Sybilla tremò disgustata al sol pensiero: sebbene Robert fosse affascinante, sebbene le sue parole e i suoi modi fossero allettanti per molte donne, niente l’avrebbe mai convinta a provare simpatie per lui o, peggio, diventare la sua amante.
Desiderò di essere con Henry, non importa se dietro le mura di una fortezza sotto assedio oppure in esilio; Sybilla voleva stargli accanto, stretta nel suo forte abbraccio, inebriata nel suo profumo e nel calore del suo corpo di uomo forgiato da battaglie che, come nessun altro, riusciva a tranquillizzarla e farla sentire forte.
Chissà se mai lo avrebbe rivisto…

“Parleremo ancora, più avanti, ma ora ci sono altre cose più importanti a cui devo pensare. – Robert sorrise al bambino e baciò la mano di Sybilla – Pensate a ciò che vi ho detto e tenetevi pronta a partire: lasceremo questo posto nel giro di due giorni. Se avrò notizie da comunicarvi, state certa che le avrete, quindi evitate di averne usando sotterfugi di stramba natura o sarò costretto a prendere provvedimenti che non vi piaceranno.”
Sybilla non rispose: strinse i pugni, cercando di contenere la rabbia che stava prendendo forma al centro del suo petto e pensò esclusivamente ai suoi figli e al giorno in cui Henry sarebbe tornato e avrebbe vendicato i torti da loro subiti.
L’osservò abbandonare la stanza, udì le sue parole che, perentorie, ordinavano a due soldati di sorvegliare la porta delle sue stanze e seguire i suoi movimenti; quella che Robert le aveva decantato come libertà, altro non sarebbe stata che una prigione dorata, una gabbia in cui, come un uccellino dal manto colorato, avrebbe abitato contro il suo volere.

 



*



1. Sybilla era figlia del Conestabile di Warwick, Robert Corbet d'Alcester.
2. Termine francese usato affettuosamente per chiamare una madre. Il termine risale a prima del '200 e appare in alcuni scritti di Aldobrandino da Siena.
3. Richard, Duca di Bernay, era il secondogenito maschio del Conquistatore. Morì giovane durante una battuta di caccia nella New Forest e fu successivamente seppellito nella Cattedrale di Winchester. Trent'anni più tardi, anche suo nipote Richard perderà la vita nella stessa foresta, durante una battuta di caccia.
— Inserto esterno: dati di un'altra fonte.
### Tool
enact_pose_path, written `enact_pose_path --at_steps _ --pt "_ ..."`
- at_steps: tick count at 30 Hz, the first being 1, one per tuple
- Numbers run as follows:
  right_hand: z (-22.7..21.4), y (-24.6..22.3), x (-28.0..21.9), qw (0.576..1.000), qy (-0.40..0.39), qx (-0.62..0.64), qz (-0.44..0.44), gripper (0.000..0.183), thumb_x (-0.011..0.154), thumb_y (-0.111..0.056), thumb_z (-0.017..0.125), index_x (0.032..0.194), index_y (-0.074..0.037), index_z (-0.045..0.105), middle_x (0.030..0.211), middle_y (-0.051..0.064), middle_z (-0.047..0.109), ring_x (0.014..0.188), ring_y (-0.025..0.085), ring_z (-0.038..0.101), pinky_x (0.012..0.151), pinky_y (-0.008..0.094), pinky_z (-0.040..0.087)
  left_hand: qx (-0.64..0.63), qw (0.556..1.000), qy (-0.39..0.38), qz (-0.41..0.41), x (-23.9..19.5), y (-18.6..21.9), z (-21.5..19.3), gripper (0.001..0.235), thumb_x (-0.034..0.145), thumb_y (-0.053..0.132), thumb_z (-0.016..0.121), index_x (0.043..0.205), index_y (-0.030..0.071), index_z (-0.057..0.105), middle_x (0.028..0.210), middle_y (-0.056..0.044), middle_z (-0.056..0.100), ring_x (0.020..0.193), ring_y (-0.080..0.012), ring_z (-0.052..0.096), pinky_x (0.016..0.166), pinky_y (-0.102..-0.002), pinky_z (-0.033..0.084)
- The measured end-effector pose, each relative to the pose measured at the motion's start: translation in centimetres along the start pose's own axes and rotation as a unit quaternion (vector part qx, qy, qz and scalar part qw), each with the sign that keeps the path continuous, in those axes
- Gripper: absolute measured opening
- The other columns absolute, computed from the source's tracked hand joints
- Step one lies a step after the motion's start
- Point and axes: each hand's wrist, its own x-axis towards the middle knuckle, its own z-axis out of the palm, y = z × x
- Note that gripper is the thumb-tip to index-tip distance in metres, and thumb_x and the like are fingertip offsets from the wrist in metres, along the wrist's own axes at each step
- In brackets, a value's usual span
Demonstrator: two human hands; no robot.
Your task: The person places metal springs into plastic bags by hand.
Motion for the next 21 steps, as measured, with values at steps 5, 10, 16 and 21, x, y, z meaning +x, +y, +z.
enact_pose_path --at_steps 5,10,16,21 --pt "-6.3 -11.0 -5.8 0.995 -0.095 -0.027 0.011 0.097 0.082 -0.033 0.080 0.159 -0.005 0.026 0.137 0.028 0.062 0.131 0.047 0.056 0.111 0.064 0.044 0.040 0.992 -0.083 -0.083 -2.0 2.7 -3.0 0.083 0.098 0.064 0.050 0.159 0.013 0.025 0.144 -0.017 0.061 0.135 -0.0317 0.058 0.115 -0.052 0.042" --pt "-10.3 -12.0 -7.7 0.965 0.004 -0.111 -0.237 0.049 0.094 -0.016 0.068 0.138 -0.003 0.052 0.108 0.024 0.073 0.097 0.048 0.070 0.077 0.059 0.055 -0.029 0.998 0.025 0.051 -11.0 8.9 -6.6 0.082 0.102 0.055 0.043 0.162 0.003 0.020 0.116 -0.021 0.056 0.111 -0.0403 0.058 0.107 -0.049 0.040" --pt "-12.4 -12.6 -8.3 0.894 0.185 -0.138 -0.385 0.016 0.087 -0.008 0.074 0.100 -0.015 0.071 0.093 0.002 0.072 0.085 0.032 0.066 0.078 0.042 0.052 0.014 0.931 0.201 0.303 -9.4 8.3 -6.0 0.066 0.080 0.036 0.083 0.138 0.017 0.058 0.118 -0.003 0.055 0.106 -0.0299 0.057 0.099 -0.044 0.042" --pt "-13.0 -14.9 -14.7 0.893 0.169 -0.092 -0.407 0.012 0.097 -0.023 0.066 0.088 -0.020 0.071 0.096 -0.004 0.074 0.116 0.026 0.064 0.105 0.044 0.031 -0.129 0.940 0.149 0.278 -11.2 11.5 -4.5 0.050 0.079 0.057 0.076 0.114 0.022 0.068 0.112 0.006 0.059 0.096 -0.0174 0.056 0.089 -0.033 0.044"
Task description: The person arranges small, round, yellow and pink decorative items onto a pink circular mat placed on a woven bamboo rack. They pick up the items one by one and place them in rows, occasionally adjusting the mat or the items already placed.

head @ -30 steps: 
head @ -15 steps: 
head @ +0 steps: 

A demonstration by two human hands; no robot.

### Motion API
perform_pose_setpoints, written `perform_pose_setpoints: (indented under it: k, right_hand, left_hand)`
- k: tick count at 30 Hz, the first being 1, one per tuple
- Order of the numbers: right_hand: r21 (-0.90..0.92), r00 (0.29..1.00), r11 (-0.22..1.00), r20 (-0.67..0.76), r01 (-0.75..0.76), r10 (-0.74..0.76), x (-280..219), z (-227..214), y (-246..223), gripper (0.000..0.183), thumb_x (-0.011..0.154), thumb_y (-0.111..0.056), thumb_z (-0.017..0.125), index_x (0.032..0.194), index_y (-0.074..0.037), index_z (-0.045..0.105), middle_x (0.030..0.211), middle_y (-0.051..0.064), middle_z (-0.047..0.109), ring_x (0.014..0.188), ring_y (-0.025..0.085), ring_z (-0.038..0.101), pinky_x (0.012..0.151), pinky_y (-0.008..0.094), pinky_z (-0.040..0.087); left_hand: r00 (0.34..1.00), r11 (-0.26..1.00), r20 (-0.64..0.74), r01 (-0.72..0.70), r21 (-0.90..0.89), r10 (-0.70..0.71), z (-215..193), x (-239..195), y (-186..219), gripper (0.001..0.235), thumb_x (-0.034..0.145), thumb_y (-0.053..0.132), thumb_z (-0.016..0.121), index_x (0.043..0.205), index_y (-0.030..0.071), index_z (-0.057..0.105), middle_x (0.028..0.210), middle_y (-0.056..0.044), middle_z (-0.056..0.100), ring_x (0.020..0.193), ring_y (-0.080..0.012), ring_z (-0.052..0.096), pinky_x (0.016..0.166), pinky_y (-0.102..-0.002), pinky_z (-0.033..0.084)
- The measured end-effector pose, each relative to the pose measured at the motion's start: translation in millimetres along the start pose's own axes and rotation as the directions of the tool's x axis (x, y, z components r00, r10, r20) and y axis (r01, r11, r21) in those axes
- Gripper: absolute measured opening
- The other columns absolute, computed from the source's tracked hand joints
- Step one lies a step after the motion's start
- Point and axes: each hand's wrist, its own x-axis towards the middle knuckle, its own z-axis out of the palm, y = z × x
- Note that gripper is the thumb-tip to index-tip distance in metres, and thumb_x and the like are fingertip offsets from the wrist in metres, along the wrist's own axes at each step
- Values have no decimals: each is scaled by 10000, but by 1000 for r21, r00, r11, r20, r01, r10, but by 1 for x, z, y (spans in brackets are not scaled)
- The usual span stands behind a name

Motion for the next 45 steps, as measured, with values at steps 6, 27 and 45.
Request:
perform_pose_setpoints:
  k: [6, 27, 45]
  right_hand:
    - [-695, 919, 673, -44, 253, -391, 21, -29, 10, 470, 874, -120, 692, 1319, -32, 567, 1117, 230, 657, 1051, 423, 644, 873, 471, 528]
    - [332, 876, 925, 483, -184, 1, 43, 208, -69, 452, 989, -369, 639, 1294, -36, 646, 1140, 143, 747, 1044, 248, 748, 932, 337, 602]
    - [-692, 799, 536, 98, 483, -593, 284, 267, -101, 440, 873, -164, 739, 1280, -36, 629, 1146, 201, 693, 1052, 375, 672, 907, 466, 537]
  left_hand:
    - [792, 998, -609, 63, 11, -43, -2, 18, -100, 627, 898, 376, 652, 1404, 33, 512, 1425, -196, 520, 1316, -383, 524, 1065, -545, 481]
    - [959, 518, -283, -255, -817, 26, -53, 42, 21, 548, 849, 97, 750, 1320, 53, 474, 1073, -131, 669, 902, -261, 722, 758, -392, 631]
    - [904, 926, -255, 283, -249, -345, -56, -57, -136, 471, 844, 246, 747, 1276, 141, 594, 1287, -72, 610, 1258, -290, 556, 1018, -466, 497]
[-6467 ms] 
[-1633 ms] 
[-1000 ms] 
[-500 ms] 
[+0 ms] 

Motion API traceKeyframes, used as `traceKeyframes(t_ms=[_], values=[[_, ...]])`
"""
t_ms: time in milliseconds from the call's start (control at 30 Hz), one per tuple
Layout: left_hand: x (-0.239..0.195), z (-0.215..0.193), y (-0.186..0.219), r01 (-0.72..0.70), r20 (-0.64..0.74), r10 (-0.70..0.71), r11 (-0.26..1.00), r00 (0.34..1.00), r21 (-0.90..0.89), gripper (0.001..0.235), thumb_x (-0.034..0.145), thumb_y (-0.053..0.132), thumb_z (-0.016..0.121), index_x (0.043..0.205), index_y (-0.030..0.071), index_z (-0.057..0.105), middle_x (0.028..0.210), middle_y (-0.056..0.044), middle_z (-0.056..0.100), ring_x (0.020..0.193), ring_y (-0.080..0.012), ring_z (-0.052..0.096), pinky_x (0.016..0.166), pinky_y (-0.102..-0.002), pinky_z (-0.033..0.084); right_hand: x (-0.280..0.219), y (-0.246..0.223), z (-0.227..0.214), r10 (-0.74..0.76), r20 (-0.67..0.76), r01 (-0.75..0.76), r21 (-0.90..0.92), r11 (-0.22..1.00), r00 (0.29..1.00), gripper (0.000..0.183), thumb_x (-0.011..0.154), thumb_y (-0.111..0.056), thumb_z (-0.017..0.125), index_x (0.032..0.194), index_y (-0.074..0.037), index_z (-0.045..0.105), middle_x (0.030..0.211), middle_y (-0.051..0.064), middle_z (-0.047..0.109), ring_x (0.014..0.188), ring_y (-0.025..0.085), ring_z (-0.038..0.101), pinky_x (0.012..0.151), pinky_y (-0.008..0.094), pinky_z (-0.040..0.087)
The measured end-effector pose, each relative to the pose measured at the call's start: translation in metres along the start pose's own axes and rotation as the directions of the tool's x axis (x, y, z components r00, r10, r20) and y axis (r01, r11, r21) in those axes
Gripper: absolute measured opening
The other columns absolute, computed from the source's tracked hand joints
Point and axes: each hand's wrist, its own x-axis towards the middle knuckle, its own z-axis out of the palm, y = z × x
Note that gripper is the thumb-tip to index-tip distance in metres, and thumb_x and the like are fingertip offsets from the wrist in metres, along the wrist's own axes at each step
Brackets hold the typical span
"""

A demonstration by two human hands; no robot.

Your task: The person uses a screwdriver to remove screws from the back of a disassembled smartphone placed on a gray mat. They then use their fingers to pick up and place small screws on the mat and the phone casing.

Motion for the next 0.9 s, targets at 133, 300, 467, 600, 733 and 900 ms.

Angolo Autrice: Hello, folks! Capitolo dedicato interamente a Sybilla, personaggio che, ammetto, sto amando sempre di più. Per l'occasione, ho messo momentaneamente da parte la classica immagine di apertura/copertina per una gif tratta da Kingdom of Heaven - Le Crociate, e che rappresenta la mia Sybilla ideale. Voi, ovviamente, siete liberi di immaginarla con fattezze diverse da quelle della splendida Eva.
In conclusione, spero che il capitolo vi sia piaciuto e ringrazio tutti voi che leggete in silenzio, seguite e recensite.

Alla prossima,
V.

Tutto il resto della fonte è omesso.